Material for the task
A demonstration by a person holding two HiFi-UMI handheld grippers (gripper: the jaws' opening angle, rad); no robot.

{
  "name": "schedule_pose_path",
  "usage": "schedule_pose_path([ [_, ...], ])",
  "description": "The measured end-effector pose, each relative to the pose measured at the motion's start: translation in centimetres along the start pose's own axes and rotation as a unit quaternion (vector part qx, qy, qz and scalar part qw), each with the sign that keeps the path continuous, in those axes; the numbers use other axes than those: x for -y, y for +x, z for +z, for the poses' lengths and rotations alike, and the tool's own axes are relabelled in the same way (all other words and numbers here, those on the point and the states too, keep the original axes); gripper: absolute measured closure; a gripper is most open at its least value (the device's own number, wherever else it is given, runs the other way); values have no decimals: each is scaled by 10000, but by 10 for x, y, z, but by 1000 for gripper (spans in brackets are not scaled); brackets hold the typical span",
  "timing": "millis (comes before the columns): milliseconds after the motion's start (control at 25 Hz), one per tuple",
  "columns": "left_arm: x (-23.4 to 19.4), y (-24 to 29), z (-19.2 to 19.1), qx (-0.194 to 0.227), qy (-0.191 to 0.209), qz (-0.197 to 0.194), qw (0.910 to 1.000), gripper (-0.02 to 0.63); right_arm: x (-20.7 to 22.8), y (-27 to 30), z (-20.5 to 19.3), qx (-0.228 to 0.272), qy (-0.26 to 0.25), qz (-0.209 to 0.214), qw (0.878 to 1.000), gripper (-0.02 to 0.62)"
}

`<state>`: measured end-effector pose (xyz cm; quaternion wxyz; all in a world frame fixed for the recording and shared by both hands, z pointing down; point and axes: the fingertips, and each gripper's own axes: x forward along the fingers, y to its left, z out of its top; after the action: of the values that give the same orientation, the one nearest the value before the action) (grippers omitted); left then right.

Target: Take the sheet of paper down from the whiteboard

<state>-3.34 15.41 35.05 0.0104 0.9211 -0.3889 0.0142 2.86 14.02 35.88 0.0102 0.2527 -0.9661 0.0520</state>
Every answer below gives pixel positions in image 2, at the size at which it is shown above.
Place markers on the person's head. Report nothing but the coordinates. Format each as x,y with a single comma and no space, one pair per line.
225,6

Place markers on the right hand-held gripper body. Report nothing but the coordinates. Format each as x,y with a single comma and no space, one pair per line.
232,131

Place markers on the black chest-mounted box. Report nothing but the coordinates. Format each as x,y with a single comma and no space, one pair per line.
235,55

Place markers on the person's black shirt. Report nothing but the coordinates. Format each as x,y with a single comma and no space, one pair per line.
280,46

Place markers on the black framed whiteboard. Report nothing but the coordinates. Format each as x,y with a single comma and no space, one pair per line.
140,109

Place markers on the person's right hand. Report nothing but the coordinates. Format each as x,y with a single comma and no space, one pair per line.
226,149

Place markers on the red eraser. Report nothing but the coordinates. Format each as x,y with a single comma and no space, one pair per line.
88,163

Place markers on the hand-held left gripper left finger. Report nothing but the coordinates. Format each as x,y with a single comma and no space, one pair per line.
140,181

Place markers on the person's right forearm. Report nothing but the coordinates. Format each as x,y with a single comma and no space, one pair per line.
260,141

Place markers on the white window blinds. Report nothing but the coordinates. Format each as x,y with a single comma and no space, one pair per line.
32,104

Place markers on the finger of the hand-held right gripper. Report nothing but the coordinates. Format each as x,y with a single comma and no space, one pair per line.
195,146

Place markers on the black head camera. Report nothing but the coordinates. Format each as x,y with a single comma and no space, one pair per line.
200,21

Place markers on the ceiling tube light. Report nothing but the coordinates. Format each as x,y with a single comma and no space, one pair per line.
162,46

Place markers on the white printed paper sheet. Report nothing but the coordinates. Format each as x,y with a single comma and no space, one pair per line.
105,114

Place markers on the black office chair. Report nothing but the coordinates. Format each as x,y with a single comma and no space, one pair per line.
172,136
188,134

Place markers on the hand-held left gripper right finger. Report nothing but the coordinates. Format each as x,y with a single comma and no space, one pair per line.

Exercise requirements
Every entry must be set down exactly, with nothing left out.

Solved exercise
A demonstration by a person holding two HiFi-UMI handheld grippers (gripper: the jaws' opening angle, rad); no robot.

{
  "name": "schedule_pose_path",
  "usage": "schedule_pose_path([ [_, ...], ])",
  "description": "The measured end-effector pose, each relative to the pose measured at the motion's start: translation in centimetres along the start pose's own axes and rotation as a unit quaternion (vector part qx, qy, qz and scalar part qw), each with the sign that keeps the path continuous, in those axes; the numbers use other axes than those: x for -y, y for +x, z for +z, for the poses' lengths and rotations alike, and the tool's own axes are relabelled in the same way (all other words and numbers here, those on the point and the states too, keep the original axes); gripper: absolute measured closure; a gripper is most open at its least value (the device's own number, wherever else it is given, runs the other way); values have no decimals: each is scaled by 10000, but by 10 for x, y, z, but by 1000 for gripper (spans in brackets are not scaled); brackets hold the typical span",
  "timing": "millis (comes before the columns): milliseconds after the motion's start (control at 25 Hz), one per tuple",
  "columns": "left_arm: x (-23.4 to 19.4), y (-24 to 29), z (-19.2 to 19.1), qx (-0.194 to 0.227), qy (-0.191 to 0.209), qz (-0.197 to 0.194), qw (0.910 to 1.000), gripper (-0.02 to 0.63); right_arm: x (-20.7 to 22.8), y (-27 to 30), z (-20.5 to 19.3), qx (-0.228 to 0.272), qy (-0.26 to 0.25), qz (-0.209 to 0.214), qw (0.878 to 1.000), gripper (-0.02 to 0.62)"
}

`<state>`: measured end-effector pose (xyz cm; quaternion wxyz; all in a world frame fixed for the recording and shared by both hands, z pointing down; point and axes: the fingertips, and each gripper's own axes: x forward along the fingers, y to its left, z out of its top; after the action: of the values that give the same orientation, the one nearest the value before the action) (grippers omitted); left then right.

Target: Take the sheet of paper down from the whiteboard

<state>-3.34 15.41 35.05 0.0104 0.9211 -0.3889 0.0142 2.86 14.02 35.88 0.0102 0.2527 -0.9661 0.0520</state>
Every answer below gives pixel positions in image 2, at the size at which it is shown above.
Place markers on the person's head. Report nothing but the coordinates. Format each as x,y with a single comma and no space, one pair per line.
225,6

Place markers on the right hand-held gripper body. Report nothing but the coordinates. Format each as x,y with a single comma and no space, one pair per line.
232,131

Place markers on the black chest-mounted box. Report nothing but the coordinates. Format each as x,y with a single comma and no space, one pair per line.
235,55

Place markers on the person's black shirt. Report nothing but the coordinates. Format each as x,y with a single comma and no space, one pair per line.
280,46

Place markers on the black framed whiteboard. Report nothing but the coordinates. Format each as x,y with a single comma and no space, one pair per line.
140,109

Place markers on the person's right hand. Report nothing but the coordinates. Format each as x,y with a single comma and no space, one pair per line.
226,149

Place markers on the red eraser. Report nothing but the coordinates. Format each as x,y with a single comma and no space, one pair per line.
88,163

Place markers on the hand-held left gripper left finger. Report nothing but the coordinates. Format each as x,y with a single comma and no space, one pair per line.
140,181

Place markers on the person's right forearm. Report nothing but the coordinates. Format each as x,y with a single comma and no space, one pair per line.
260,141

Place markers on the white window blinds. Report nothing but the coordinates. Format each as x,y with a single comma and no space, one pair per line.
32,104

Place markers on the finger of the hand-held right gripper. Report nothing but the coordinates. Format each as x,y with a single comma and no space, one pair per line.
195,146

Place markers on the black head camera. Report nothing but the coordinates. Format each as x,y with a single comma and no space, one pair per line.
200,21

Place markers on the ceiling tube light. Report nothing but the coordinates. Format each as x,y with a single comma and no space, one pair per line.
162,46

Place markers on the white printed paper sheet. Report nothing but the coordinates. Format each as x,y with a single comma and no space, one pair per line.
105,114

Place markers on the black office chair. Report nothing but the coordinates. Format each as x,y with a single comma and no space, one pair per line.
172,136
188,134

Place markers on the hand-held left gripper right finger. Report nothing but the coordinates. Format each as x,y with a single comma and no space, one pair per line.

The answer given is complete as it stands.